Delftsche Courant/Jaargang 84/Nummer 302/Kunstkring-tentoonstelling

Uit Wikisource
‘Kunstkring-tentoonstelling’ door een anonieme schrijver
Afkomstig uit de Delftsche Courant, donderdag 24 december 1925, [Eerste Blad], [p. 2]. Publiek domein.
[ Eerste Blad, 2 ]

Kunstkring-tentoonstelling.

 In de Koornbeurs is weer evenals verleden jaar een der lokalen door den Kunstkring Delft ingericht tot tentoonstellingszaal, waarin een verzameling werken van verschillende Delftsche schilders is geëxposeerd.
 Van Henk de Rouw zijn er verschillende waskrijtteekeningen en pastels van Brugge en New-York, waarin een vereeniging van schilderskwaliteiten, knapheid van compositie, fijnheid van toon en mooi verwerkt coloriet valt op te merken. Een groot werk, een olieverf, De Brug, is kennelijk met veel liefde geschilderd. Een portret, een masker en enkele mysterieuse kleine teekeningen onder den verzameltitel „Droomspel” bracht R. Alberts.
 Twee portretten zijn er van R. van Lavieren „Kindje” en „Blondje”, het eerste is wat leeg; het tweede hoewel ook sober behandeld is veel inniger van toon en weeker van uitdrukking. Van denzelfden schilder noemen we nog de teekening „Boerderij” en „Tuinhoekje”, beide met een gave, gedegen en toch allerminst zware factuur.
 Charles Masthoff zond zes werken waarvan „Aquarium”, de aandacht trekt door de ongemeen zuivere wedergave van het zien van visschen in en door water. Een-lichtplek op den bodem glanst ook over op de schuwe waterbewoners waarin de snelle beweging is vastgelegd.
 „Fabrieksmeisje” is eigenlijk romantiek geïnspireerd op de werkelijkheid. Het starende meisje is geïllusioneerd door des schilders verbeelding.
 Mooi werk, zonder gedwongenheid is er van Jan Jansen. Elk der vijf inzendingen is een genoegen om te zien. Jansen werkt naar zijn eigen inspiratie en laat zich niet van de wijs brengen door moderne stroomingen.
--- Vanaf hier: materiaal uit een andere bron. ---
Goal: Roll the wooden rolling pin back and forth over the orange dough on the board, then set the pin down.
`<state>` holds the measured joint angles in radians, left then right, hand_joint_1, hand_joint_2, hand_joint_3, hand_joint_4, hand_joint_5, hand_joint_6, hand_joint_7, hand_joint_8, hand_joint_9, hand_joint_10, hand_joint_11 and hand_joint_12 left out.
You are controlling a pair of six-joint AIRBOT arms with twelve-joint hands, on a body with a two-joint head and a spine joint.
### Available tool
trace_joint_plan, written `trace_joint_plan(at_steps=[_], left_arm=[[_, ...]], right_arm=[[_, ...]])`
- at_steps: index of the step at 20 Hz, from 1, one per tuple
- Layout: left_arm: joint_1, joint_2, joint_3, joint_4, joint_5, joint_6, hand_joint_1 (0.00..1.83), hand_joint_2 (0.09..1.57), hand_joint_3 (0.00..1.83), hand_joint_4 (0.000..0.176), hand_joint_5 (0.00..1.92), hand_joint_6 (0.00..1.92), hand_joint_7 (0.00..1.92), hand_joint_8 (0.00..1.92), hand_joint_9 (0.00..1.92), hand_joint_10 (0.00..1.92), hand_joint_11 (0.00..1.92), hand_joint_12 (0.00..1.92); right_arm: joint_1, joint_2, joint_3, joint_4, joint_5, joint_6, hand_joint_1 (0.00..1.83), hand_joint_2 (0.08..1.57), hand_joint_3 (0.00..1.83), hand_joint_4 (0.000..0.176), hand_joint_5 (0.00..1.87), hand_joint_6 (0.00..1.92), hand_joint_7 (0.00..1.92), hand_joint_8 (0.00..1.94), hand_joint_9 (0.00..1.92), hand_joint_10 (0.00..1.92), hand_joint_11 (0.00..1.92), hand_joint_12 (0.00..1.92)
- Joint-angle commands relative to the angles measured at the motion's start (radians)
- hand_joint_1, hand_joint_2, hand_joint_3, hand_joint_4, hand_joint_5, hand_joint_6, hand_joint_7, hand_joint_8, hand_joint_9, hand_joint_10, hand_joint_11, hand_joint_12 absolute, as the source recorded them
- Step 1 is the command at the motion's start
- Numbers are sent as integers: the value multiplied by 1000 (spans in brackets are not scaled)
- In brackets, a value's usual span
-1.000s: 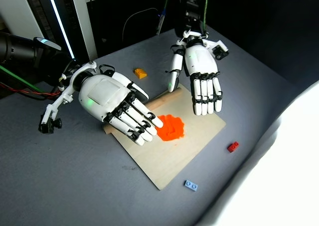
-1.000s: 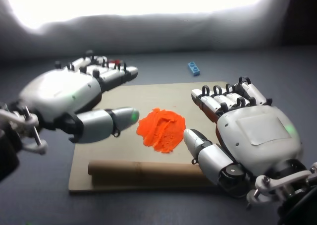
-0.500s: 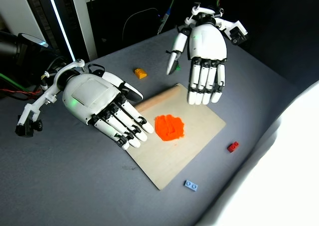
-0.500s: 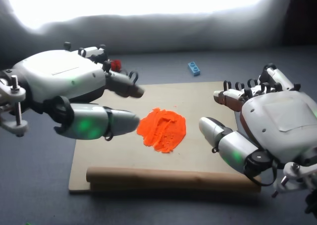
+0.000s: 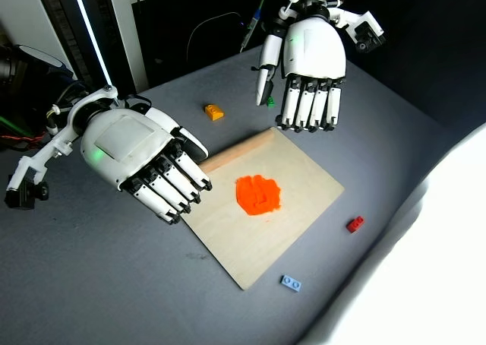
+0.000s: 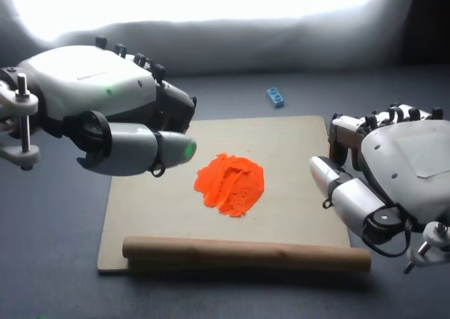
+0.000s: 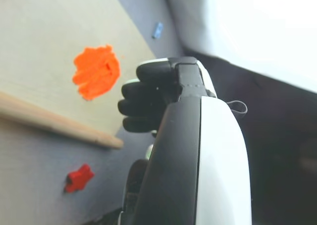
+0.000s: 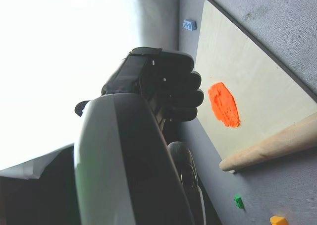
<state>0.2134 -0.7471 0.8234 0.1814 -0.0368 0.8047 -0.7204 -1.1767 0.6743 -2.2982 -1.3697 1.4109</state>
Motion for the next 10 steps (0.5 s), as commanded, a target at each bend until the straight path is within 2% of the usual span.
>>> trace_joint_plan(at_steps=[1, 3, 4, 6, 8, 10], left_arm=[[-19, 8, -7, 3, -86, 1, 0, 1570, 8, 0, 557, 1378, 621, 1565, 552, 1794, 369, 1921], [-28, 8, -12, 3, -83, 1, 0, 1571, 14, 0, 517, 1383, 575, 1617, 504, 1875, 349, 1921], [-32, 8, -11, 3, -83, 1, 0, 1571, 20, 0, 490, 1453, 560, 1648, 494, 1891, 353, 1921], [-39, 9, -10, 3, -83, 1, 0, 1569, 17, 0, 484, 1480, 541, 1650, 492, 1873, 366, 1921], [-42, 16, -10, 3, -83, 1, 0, 1566, 12, 0, 493, 1484, 544, 1628, 475, 1830, 315, 1921], [-46, 23, -10, 3, -83, 1, 0, 1571, 9, 0, 472, 1502, 535, 1622, 473, 1808, 346, 1921]], right_arm=[[9, 12, -5, -90, -82, 8, 146, 1451, 4, 0, 602, 1429, 744, 1420, 651, 1613, 527, 1920], [12, 29, -8, -90, -62, 23, 155, 1455, 2, 0, 598, 1414, 745, 1394, 643, 1578, 489, 1917], [15, 44, -9, -90, -43, 41, 177, 1454, 0, 0, 604, 1413, 740, 1392, 636, 1566, 481, 1910], [27, 65, -10, -90, -15, 65, 129, 1464, 3, 0, 594, 1412, 732, 1374, 616, 1548, 462, 1916], [45, 92, -10, -91, 30, 115, 142, 1462, 1, 0, 602, 1430, 740, 1403, 626, 1617, 504, 1921], [55, 114, -10, -91, 75, 120, 107, 1470, 2, 0, 590, 1464, 726, 1412, 609, 1591, 469, 1921]])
Zijn „Maannacht” geeft het koude doode licht van zoo’n nacht vol schaduwen en verstorvenheid; zijn „Wintermiddag” is een nattige, gure Hollandsche winter, in zijn teekeningen van Delft ziet men de rust en het monumentale der afgebeelde buurten, zonnig licht glijdt over zijn „Moestuin.”
 Doorwerkte schilderijen met een zeer eigen karakteristiek zien we er van Jan Sühl, werk vol stemming, flossig van vormen en kleuren, wat minitieus van gebaar, maar kennelijk een schilder van gaven.
 De portretten van L. Scheltema hebben karakter, toonen een scherpe visie op den persoon, maar de zonderlinge keuze der kleuren doet niet prettig aan. Mooi is het verglijdende licht op het „Boerenerf.”
 Van Lena ten Bosch kan men er weer een aantal bloemstukken vinden en men weet hoe dartel, gloedrijk en doorzichtig zij haar bloemen schildert.
 Goed van kleur en teekening is het „Huisje aan de Zweth”, van A. W. Wijkniet. „Nacht”, toont ons hoe de ultra moderne schilders hun gedachte uiten, maar hier is de expressie niet krachtig genoeg voor zulk werk, het is te glad, te decoratief gehouden en daardoor haast banaal geworden.
 De tentoonstelling bewijst ook weer hoe een bijzonder knap teekenaar Herman Veldhuis is. Om de raakheid en den eenvoud van behandeling bevielen ons de „Emmaüsgangers” en „De verloren zoon” het best, „De ster in het Oosten” hoe mooi ook van teekening is te nuchter en zonder atmosfeer, terwijl „Prometheus” daarentegen weer te uitbundig is. Er zijn ook bekoorlijke bloemenstudies van dezen schilder.
 H. Leurs heeft in zijn toets het breed-eenvoudige, het moedig-zuivere dat een schilderij dadelijk, zonder inleiding, tot een genot voor het oog en den geest maakt. Zijn „Sneeuw”, „Maangezicht”, „Op de reede” laten zien hoe de schilder de werkeliikheid aanschouwde, hoe hij daarna welbewust en beslist zijn lijn en zijn kleur koos en een zacht doorwerkte tonigheid en stemming wekt.
 We moeten eindigen, de tijd voor ons verslag is kort. Vermelden we nog vluchtig de teekeningen van J. Th. van Rossum, J. D. Terborgh, Nic. v. d. Drift: eenige mooie lampen, batikwerk, boekversiering van Wijkniet. een merkwaardige compositie van R. van Lavieren, de tegenstellingen, de strijd tusschen het geestelijke en het materieele leven uitbeeldend en vestigen we tenslotte nog de aandacht op de enkele naar vertelselachtige mooie beeldjes van Henk Entiènne. De aap, eenden, uilen, parkieten en konijnen die hier staan hebben in hun fijne vormen het abstract-subjectieve der uiterlijke waarneembare realiteit, maar de objectieve vormen zijn ook weer zoo vergeestelijkt dat men de dieren ziet als abstracte verhoudingen. Er is over elk der dieren een geestelijke sfeer waardoor men niet het beestje op zich zelf „als eenling” ziet, maar men schouwt er in het ras, de soort.
 De tentoonstelling blijft open tot 3 Januari en is ook gedurende de Kerstdagen geopend.